BRIEF = Set every record down again exactly. Do not carry over the pictures.

———

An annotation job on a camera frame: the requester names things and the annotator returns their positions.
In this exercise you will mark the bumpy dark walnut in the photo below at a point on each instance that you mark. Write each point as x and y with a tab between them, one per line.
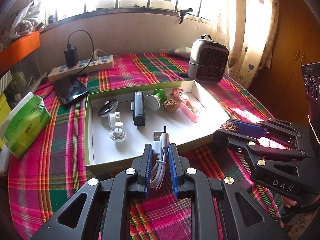
228	125

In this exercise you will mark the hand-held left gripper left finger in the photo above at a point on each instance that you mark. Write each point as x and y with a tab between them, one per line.
147	170

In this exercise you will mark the round black white device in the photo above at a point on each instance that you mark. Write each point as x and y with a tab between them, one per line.
107	107

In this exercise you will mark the orange box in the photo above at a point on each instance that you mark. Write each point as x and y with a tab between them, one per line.
22	45

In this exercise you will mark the black rectangular device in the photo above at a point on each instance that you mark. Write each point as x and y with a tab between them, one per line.
138	110

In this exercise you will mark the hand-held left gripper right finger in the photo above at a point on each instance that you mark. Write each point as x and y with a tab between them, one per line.
173	170

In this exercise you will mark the small black sill object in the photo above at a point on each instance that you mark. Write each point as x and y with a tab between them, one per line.
51	19

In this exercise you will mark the wrinkled brown walnut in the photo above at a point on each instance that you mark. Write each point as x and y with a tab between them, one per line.
170	105

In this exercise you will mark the striped box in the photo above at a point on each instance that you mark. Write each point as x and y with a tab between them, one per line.
5	82

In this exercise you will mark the pink small clip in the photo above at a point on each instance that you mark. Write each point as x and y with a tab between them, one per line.
182	96

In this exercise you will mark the clear storage container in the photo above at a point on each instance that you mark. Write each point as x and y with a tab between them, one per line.
20	75

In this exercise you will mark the heart print curtain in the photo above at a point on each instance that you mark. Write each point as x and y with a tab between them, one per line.
252	30

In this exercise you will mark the white plug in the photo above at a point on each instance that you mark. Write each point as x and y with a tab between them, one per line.
96	55

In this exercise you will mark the grey small heater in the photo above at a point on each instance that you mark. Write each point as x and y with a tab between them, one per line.
207	62

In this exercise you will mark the black smartphone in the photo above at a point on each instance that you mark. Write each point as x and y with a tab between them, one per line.
71	90

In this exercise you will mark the white paper sheet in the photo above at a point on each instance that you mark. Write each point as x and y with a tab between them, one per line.
3	165

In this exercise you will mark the wooden cabinet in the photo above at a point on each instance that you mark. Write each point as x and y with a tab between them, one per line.
287	67

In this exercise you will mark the pink clip lens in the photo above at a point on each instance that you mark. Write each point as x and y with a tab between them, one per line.
190	111

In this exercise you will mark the plaid tablecloth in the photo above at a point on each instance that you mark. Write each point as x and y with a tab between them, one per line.
50	167

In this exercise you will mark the white power strip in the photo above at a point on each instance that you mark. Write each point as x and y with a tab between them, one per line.
100	62

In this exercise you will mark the green white round holder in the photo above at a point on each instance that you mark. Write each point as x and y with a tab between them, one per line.
152	102

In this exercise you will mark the green tissue pack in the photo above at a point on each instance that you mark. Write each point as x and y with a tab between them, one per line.
25	127

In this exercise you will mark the yellow cardboard box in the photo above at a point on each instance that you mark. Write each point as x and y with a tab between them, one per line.
3	107

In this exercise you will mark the pile of white packets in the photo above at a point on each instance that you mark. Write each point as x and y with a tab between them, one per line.
25	25

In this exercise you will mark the white round ball holder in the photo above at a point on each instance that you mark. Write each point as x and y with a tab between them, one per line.
117	133

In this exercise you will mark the white ribbed round jar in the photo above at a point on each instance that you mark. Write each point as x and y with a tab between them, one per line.
114	118

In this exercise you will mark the green cardboard box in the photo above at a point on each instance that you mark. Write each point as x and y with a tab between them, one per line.
140	140

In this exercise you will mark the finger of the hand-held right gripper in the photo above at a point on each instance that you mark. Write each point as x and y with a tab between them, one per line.
230	140
247	128

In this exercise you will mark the black charger adapter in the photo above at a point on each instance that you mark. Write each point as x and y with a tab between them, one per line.
71	57

———

EXERCISE RESULT =
An annotation job on a camera frame: the requester names things and the annotator returns their positions.
In this exercise you will mark the bumpy dark walnut in the photo below at a point on each instance that you mark. Write each point as x and y with a tab between them, one per line.
228	125

In this exercise you will mark the hand-held left gripper left finger in the photo above at a point on each instance that you mark. Write each point as x and y with a tab between them, one per line.
147	170

In this exercise you will mark the round black white device in the photo above at a point on each instance that you mark. Write each point as x and y with a tab between them, one per line.
107	107

In this exercise you will mark the orange box in the photo above at a point on each instance that you mark. Write each point as x and y with a tab between them, one per line.
22	45

In this exercise you will mark the black rectangular device in the photo above at a point on each instance that you mark. Write each point as x and y with a tab between them, one per line.
138	110

In this exercise you will mark the hand-held left gripper right finger in the photo above at a point on each instance that you mark. Write each point as x and y with a tab between them, one per line.
173	170

In this exercise you will mark the small black sill object in the photo above at a point on each instance that you mark. Write each point as x and y with a tab between them, one per line.
51	19

In this exercise you will mark the wrinkled brown walnut in the photo above at a point on each instance that you mark. Write each point as x and y with a tab between them, one per line.
170	105

In this exercise you will mark the striped box in the photo above at a point on each instance that you mark. Write each point as x and y with a tab between them, one per line.
5	82

In this exercise you will mark the pink small clip in the photo above at a point on each instance that you mark. Write each point as x and y with a tab between them, one per line.
182	96

In this exercise you will mark the clear storage container in the photo above at a point on each instance that you mark. Write each point as x and y with a tab between them, one per line.
20	75

In this exercise you will mark the heart print curtain in the photo above at a point on each instance that you mark. Write each point as x and y with a tab between them, one per line.
252	30

In this exercise you will mark the white plug in the photo above at a point on each instance that you mark. Write each point as x and y with a tab between them, one per line.
96	55

In this exercise you will mark the grey small heater in the photo above at a point on each instance that you mark. Write each point as x and y with a tab between them, one per line.
207	62

In this exercise you will mark the black smartphone in the photo above at a point on each instance that you mark. Write each point as x and y with a tab between them, one per line.
71	90

In this exercise you will mark the white paper sheet in the photo above at a point on each instance that you mark. Write each point as x and y with a tab between them, one per line.
3	165

In this exercise you will mark the wooden cabinet in the photo above at a point on each instance that you mark. Write each point as x and y with a tab between them, one per line.
287	67

In this exercise you will mark the pink clip lens in the photo above at a point on each instance that you mark. Write each point as x and y with a tab between them, one per line.
190	111

In this exercise you will mark the plaid tablecloth in the photo above at a point on each instance that you mark. Write each point as x and y with a tab between them, one per line.
50	167

In this exercise you will mark the white power strip in the photo above at a point on each instance that you mark. Write each point as x and y with a tab between them, one per line.
100	62

In this exercise you will mark the green white round holder in the photo above at a point on each instance that you mark. Write each point as x and y with a tab between them, one per line.
152	102

In this exercise you will mark the green tissue pack in the photo above at a point on each instance that you mark. Write each point as x and y with a tab between them, one per line.
25	127

In this exercise you will mark the yellow cardboard box in the photo above at a point on each instance that you mark. Write each point as x and y with a tab between them, one per line.
3	107

In this exercise you will mark the pile of white packets in the photo above at a point on each instance that you mark. Write each point as x and y with a tab between them, one per line.
25	25

In this exercise you will mark the white round ball holder in the photo above at a point on each instance that you mark. Write each point as x and y with a tab between them, one per line.
117	133

In this exercise you will mark the white ribbed round jar in the photo above at a point on each instance that you mark. Write each point as x and y with a tab between them, one per line.
114	118

In this exercise you will mark the green cardboard box in the photo above at a point on each instance that you mark. Write each point as x and y with a tab between them, one per line.
140	140

In this exercise you will mark the finger of the hand-held right gripper in the photo above at a point on each instance that you mark. Write each point as x and y with a tab between them, one per line.
230	140
247	128

In this exercise you will mark the black charger adapter in the photo above at a point on each instance that you mark. Write each point as x and y with a tab between them, one per line.
71	57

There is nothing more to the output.